**Exercise**
Repeat the data below in full. Pictures must not be part of the copy.

**Available data**
-- Opening Marker --
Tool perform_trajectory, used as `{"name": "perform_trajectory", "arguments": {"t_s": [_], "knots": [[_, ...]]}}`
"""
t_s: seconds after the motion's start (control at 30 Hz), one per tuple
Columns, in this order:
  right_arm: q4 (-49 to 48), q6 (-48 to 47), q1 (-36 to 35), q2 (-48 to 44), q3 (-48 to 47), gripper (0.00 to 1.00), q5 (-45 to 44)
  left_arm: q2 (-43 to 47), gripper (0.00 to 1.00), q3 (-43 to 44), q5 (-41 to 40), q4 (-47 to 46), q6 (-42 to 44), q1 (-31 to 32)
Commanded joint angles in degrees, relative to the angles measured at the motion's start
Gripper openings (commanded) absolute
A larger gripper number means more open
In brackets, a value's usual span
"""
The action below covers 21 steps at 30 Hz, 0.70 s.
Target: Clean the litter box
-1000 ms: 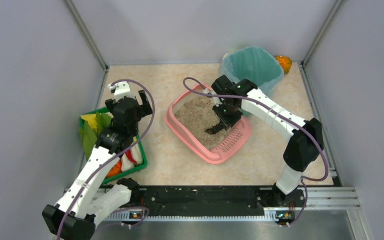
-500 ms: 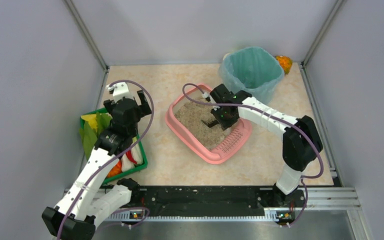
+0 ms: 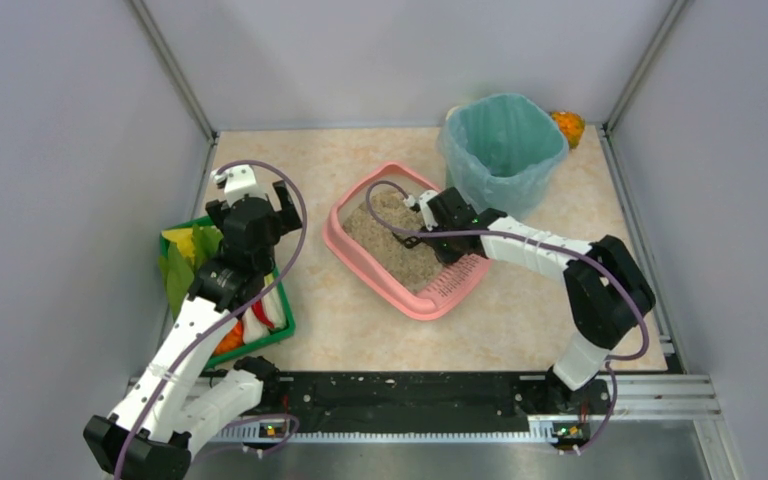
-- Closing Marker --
**Written answer**
Tool perform_trajectory, used as `{"name": "perform_trajectory", "arguments": {"t_s": [_], "knots": [[_, ...]]}}`
"""
t_s: seconds after the motion's start (control at 30 Hz), one per tuple
Columns, in this order:
  right_arm: q4 (-49 to 48), q6 (-48 to 47), q1 (-36 to 35), q2 (-48 to 44), q3 (-48 to 47), gripper (0.00 to 1.00), q5 (-45 to 44)
  left_arm: q2 (-43 to 47), gripper (0.00 to 1.00), q3 (-43 to 44), q5 (-41 to 40), q4 (-47 to 46), q6 (-42 to 44), q1 (-31 to 32)
Commanded joint angles in degrees, relative to the angles measured at the motion's start
Gripper openings (commanded) absolute
A larger gripper number means more open
In brackets, a value's usual span
"""
The action below covers 21 steps at 30 Hz, 0.70 s.
Target: Clean the litter box
-1000 ms: 
-500 ms: 
+0 ms: 

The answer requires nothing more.